Kataan depends on no C libraries. Where it needs cryptography or networking it
reuses sibling **pure-Rust** Karpelès Lab crates:

- [`purecrypto`]https://github.com/KarpelesLab/purecrypto`crypto.subtle` /
  WebCrypto, `crypto.getRandomValues`, `randomUUID`, and TLS.
- [`rsurl`]https://github.com/KarpelesLab/rsurl — HTTP/HTTPS transport behind
  `fetch` and the Node `http(s)` compatibility layer.

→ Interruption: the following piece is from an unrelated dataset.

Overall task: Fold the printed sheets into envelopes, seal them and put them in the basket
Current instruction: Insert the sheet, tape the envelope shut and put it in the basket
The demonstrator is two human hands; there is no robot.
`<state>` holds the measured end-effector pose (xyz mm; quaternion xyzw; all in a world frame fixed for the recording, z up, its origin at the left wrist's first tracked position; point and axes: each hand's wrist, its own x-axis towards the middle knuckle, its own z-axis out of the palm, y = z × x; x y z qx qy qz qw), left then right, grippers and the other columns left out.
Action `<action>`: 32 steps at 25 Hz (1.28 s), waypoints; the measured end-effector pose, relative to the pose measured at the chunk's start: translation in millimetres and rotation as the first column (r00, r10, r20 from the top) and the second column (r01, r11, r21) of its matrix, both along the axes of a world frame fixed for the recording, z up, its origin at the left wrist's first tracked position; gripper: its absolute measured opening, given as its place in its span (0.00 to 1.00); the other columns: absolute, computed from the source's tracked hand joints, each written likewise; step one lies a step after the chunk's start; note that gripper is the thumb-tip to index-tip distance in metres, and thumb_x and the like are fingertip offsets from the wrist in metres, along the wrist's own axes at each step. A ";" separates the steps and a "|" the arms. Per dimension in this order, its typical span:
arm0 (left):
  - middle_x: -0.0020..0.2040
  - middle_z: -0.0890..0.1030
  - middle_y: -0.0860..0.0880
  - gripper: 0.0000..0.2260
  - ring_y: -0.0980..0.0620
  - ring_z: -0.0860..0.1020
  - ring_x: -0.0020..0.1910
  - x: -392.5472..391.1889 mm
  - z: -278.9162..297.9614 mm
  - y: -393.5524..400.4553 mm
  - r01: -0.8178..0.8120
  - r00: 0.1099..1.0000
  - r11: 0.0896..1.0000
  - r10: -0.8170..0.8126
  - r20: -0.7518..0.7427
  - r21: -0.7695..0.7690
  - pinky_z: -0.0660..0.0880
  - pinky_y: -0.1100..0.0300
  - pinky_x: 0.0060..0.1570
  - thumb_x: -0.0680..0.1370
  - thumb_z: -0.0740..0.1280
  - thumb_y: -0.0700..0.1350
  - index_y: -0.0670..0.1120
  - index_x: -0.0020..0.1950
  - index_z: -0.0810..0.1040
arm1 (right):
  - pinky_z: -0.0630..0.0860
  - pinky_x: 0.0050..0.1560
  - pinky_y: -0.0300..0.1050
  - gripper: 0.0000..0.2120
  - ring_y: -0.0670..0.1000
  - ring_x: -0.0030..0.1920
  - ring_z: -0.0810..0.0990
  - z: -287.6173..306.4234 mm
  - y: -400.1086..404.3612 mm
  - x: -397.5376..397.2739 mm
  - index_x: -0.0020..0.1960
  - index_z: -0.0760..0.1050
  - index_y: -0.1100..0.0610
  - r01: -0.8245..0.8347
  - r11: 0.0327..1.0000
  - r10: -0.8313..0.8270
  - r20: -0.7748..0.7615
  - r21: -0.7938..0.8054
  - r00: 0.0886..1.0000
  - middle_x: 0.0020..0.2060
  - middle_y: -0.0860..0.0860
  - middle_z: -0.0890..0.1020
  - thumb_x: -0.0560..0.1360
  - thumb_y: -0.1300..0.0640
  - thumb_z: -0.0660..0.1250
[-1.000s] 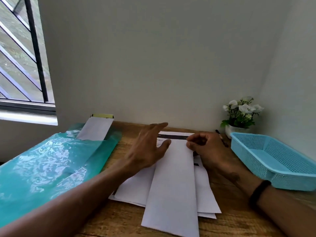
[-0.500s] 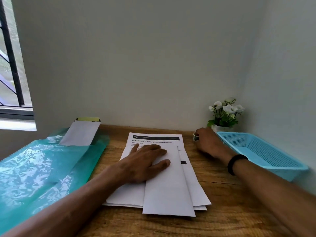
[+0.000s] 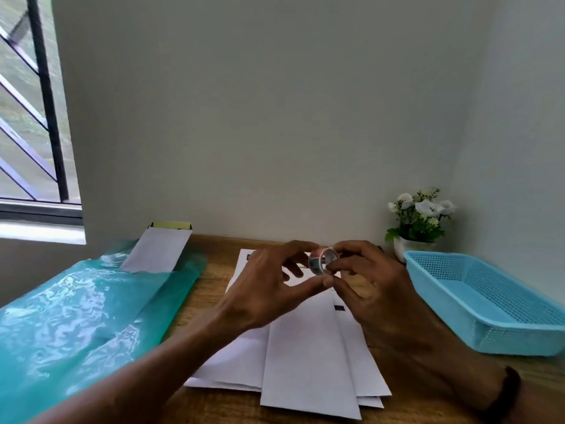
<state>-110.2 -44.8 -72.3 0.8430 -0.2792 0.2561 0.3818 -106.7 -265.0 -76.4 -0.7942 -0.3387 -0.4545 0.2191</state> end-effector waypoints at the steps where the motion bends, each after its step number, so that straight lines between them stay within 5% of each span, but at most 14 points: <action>1: 0.53 0.85 0.61 0.27 0.62 0.84 0.50 -2.5 0.9 -1.5 0.012 0.999 1.000 -0.012 0.036 -0.004 0.83 0.62 0.46 0.74 0.69 0.70 0.57 0.68 0.79 | 0.83 0.53 0.55 0.15 0.57 0.53 0.85 4.0 1.7 -6.6 0.52 0.85 0.63 -0.014 1.000 0.014 0.021 0.013 1.000 0.54 0.57 0.86 0.67 0.64 0.82; 4: 0.50 0.85 0.64 0.20 0.61 0.85 0.49 -4.4 3.6 -2.0 -0.011 0.994 0.999 0.015 0.112 -0.039 0.82 0.66 0.45 0.77 0.71 0.64 0.58 0.66 0.79 | 0.82 0.52 0.45 0.17 0.54 0.50 0.85 14.4 -0.5 -13.4 0.55 0.83 0.63 -0.043 0.995 0.043 0.000 0.091 0.999 0.52 0.55 0.86 0.68 0.65 0.81; 7: 0.52 0.83 0.66 0.20 0.61 0.83 0.51 -3.5 0.5 0.7 -0.045 0.987 0.999 0.044 0.156 0.007 0.82 0.65 0.47 0.78 0.73 0.58 0.59 0.69 0.76 | 0.81 0.53 0.34 0.19 0.44 0.51 0.85 16.0 -3.4 -14.7 0.61 0.78 0.58 -0.133 0.953 0.190 -0.195 0.271 0.962 0.53 0.46 0.85 0.73 0.64 0.78; 14: 0.51 0.80 0.67 0.13 0.62 0.81 0.51 -4.3 -4.1 1.4 -0.103 0.969 0.988 0.074 0.237 0.115 0.80 0.59 0.48 0.78 0.75 0.54 0.58 0.60 0.77 | 0.81 0.41 0.31 0.19 0.40 0.47 0.85 13.6 -2.9 -13.1 0.51 0.84 0.49 -0.134 0.908 0.294 -0.375 0.397 0.879 0.45 0.40 0.85 0.68 0.37 0.74; 21: 0.54 0.80 0.61 0.13 0.62 0.78 0.51 -2.5 -4.1 4.4 -0.130 0.956 0.979 0.081 0.280 0.158 0.77 0.63 0.49 0.78 0.76 0.52 0.53 0.60 0.79 | 0.82 0.44 0.33 0.06 0.41 0.48 0.85 8.7 -5.5 -6.9 0.48 0.85 0.46 -0.168 0.899 0.328 -0.368 0.404 0.870 0.43 0.36 0.86 0.73 0.47 0.75; 26: 0.54 0.81 0.58 0.14 0.62 0.74 0.50 -2.1 -5.5 4.4 -0.185 0.944 0.960 0.114 0.309 0.210 0.71 0.70 0.47 0.77 0.77 0.52 0.53 0.59 0.79 | 0.81 0.42 0.32 0.04 0.43 0.40 0.82 4.0 -2.9 -6.5 0.50 0.84 0.56 -0.117 0.981 0.147 -0.202 0.152 0.968 0.44 0.42 0.83 0.75 0.59 0.77; 32: 0.56 0.82 0.56 0.14 0.59 0.78 0.51 -0.9 -3.8 6.7 -0.143 0.962 0.959 0.077 0.263 0.244 0.76 0.63 0.47 0.78 0.76 0.52 0.53 0.62 0.79 | 0.82 0.39 0.35 0.01 0.45 0.43 0.85 1.4 -6.3 -4.1 0.44 0.85 0.53 -0.109 0.927 0.251 -0.379 0.358 0.891 0.39 0.44 0.86 0.75 0.58 0.75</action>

`unsafe` is quarantined: the crate is `unsafe_code = "deny"` (not `forbid`),
and only the `ffi` module plus a small, audited set of VM hot-path primitives
opt back in with a scoped `#[allow(unsafe_code)]` and a safety comment.

## Try it

The CLI runs JavaScript today:

```console
$ cargo run -- run -e '
class Animal { constructor(n){ this.n = n } speak(){ return `${this.n} makes a sound` } }
class Dog extends Animal { speak(){ return `${this.n} barks` } }
console.log(new Dog("Rex").speak());
console.log([1,2,3,4].filter(x => x % 2).map(x => x*x).reduce((a,b)=>a+b, 0));
console.log(JSON.stringify({ ok: true, items: [...new Set([1,1,2,3])] }));
'
Rex barks
10
{"ok":true,"items":[1,2,3]}
```

It also exposes each pipeline stage, and an interactive REPL:

```console
$ cargo run -- lex    -e 'x => x * 2'  # token stream
$ cargo run -- parse  -e 'x => x * 2'  # AST dump
$ cargo run -- disasm -e '1 + 2 * 3'   # register bytecode
$ cargo run -- repl                    # interactive session
$ cargo run -- --help
```

The `disasm` command shows the register bytecode the compiler emits:

```console
$ cargo run -- disasm -e 'let s = 0; let i = 0; while (i < 3) { s += i; i += 1; } s'
chunk #0 "<main>"  (regs=14, params=0)
     0  LoadInt     r0, 0
     ...
     6  Lt          r6, r4, r5
     7  JumpIfFalse r6, +9
     ...
    16  Jump        -13
    18  Return      r13
```

## Use as a Rust library

```rust
use kataan::parser::Parser;
use kataan::interp::Interp;

let program = Parser::parse_program("const sq = x => x * x; sq(8)").unwrap();
let mut interp = Interp::new();
assert_eq!(interp.run(&program).unwrap().to_js_string(), "64");
```

The lower stages are available directly too:

```rust
use kataan::lexer::{Lexer, TokenKind};

let tokens = Lexer::new("let answer = 42;").tokenize().unwrap();
assert_eq!(tokens.first().unwrap().text("let answer = 42;"), "let");
assert_eq!(tokens.last().unwrap().kind, TokenKind::Eof);
```

### Feature flags

| Feature   | Default | Description                                                        |
|-----------|:-------:|--------------------------------------------------------------------|
| `std`     || Standard library; implies `alloc`. Needed by the host runtime/CLI. |
| `alloc`   || Heap-backed types; the minimum for the pure language core.         |
| `regex`   || In-house regular-expression engine.                                |
| `intl`    || In-house `Intl`-lite (collation, number/date formatting).          |
| `module`  || ESM + CommonJS module loader.                                      |
| `host`    || Host runtime: event loop, timers, console, encoding, URL, streams. |
| `fetch`   |         | `fetch` / Node `http(s)` over `rsurl`.                             |
| `crypto`  |         | `crypto.getRandomValues` / WebCrypto over `purecrypto`.            |
| `jit`     |         | Machine-code JIT (x86-64/Linux): optimizing integer + float paths. |
| `ffi`     |         | The C ABI (the only place broad `unsafe` is allowed).             |
| `cli`     || The `kataan` command-line tool.                                   |

Build the bare `no_std` language core with:

```console
cargo build --no-default-features --features alloc
```

## Use as a C library

```console
cargo rustc --lib --release --features ffi --crate-type staticlib   # libkataan.a
cargo rustc --lib --release --features ffi --crate-type cdylib      # libkataan.so
```

The header is [`include/kataan.h`](include/kataan.h); a runnable example lives
in [`tests/ffi_smoke.c`](tests/ffi_smoke.c). The C ABI follows the `purecrypto`
conventions — `KtStatus` return codes, the in/out length convention, opaque
handles, and a panic catch at every boundary.

## License

MIT © 2026 Karpelès Lab Inc. See [LICENSE](LICENSE).